Police have not speculated on a motive behind the killing, but indicated for the first time yesterday that the 16-year-old girl died of a "neck compression."
Police were called to the Parvez home in Mississauga minutes before 8 a.m. on Monday by a man who told 911 operators that he had killed his daughter.
Paramedics found the girl lying motionless on the floor of her bedroom, and rushed her to hospital with a faint pulse. She died several hours later.
Friends have said that Aqsa left her home about a week before the attack because she had been fighting with her father and brothers about her refusal to wear the hijab and other traditional clothing. The teenager would often change into Western clothes when she got to her high school, then put the hijab back on before she went home, friends said. One classmate said the girl had been threatened by her father.
Investigators later charged her father, a taxicab driver from Pakistan, with murder. Her brother, 26-year-old Waqas Parvez, is accused of obstructing police, allegedly at the family home on Monday. He will make a court appearance tomorrow.

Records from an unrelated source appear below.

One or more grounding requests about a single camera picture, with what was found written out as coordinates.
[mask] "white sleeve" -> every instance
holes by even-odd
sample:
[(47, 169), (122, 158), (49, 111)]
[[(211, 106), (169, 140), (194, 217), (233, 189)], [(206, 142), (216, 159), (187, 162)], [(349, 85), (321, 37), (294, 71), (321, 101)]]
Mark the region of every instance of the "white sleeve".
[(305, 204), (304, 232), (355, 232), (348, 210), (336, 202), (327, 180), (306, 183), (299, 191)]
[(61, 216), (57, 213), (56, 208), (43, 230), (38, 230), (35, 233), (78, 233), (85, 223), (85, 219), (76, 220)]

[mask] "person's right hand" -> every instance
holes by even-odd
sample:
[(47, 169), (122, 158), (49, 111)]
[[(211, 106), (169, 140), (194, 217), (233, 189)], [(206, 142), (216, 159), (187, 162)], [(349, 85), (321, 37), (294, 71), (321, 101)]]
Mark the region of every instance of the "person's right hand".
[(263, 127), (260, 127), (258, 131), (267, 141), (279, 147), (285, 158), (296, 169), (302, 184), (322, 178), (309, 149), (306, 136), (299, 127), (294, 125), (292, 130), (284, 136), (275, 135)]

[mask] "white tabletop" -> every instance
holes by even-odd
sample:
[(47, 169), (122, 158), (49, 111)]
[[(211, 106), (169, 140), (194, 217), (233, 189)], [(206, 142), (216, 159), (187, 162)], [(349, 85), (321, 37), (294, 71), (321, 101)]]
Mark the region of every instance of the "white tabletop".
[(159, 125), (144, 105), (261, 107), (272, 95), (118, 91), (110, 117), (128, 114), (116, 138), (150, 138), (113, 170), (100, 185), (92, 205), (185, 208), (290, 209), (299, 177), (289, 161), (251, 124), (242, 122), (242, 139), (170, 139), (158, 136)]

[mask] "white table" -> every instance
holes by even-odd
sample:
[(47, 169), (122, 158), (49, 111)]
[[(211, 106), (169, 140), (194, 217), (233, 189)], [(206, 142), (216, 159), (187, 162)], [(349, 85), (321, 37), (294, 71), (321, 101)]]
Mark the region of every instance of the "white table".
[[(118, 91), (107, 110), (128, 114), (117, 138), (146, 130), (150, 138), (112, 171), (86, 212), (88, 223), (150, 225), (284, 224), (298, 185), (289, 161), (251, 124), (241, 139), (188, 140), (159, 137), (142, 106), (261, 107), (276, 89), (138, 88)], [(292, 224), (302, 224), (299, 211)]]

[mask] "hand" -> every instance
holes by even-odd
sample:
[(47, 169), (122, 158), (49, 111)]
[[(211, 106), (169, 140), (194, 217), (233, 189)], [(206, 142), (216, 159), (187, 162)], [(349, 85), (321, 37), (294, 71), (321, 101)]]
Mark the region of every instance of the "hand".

His father cast his eyes on the ground as he stood before Justice of the Peace Darlene Florence in a Brampton courtroom yesterday and was remanded into custody.
A diminutive man with thinning grey hair, he clasped the hands of his cuffed wrists, and remained expressionless in the prisoner's box.
He mumbled "yes" when asked if he understood the justice's order not to communicate with Waqas.
Mr. Ciraco said his client will likely face a charge of second-degree murder, although that has not been finalized. As a matter of course, bail hearings for accused murderers are usually remanded, Mr. Ciraco said.
Mr. Parvez will next appear in court on Jan. 29, at which time his defence may decide if it wants to apply for bail.
Meanwhile, Canadian Muslims continued to decry Aqsa's killing, with a mosque in Newmarket sending out a news release that called her death "a tragedy beyond reason."
A spokesman for the Canadian Council on American-Islamic Relations (CAIR-CAN) said he is dubious of opinions that the girl's death resulted from a clash of cultures.
"Teen rebellion is something that exists in all households in Canada and is not unique to any culture or background," CAIR-CAN's Sameer Zuberi said in an interview. "Domestic violence is also not unique to Muslims."
The death of Aqsa "was the result of domestic violence, a problem that cuts across Canadian society and is blind to color or creed," echoed Shahina Siddiqui, president of the Islamic Social Services Association.
The two groups and 18 other Muslim groups in an open letter to prosecutors asked for the strongest possible prosecution of her killer, and "zero tolerance for violence of any kind against women or girls."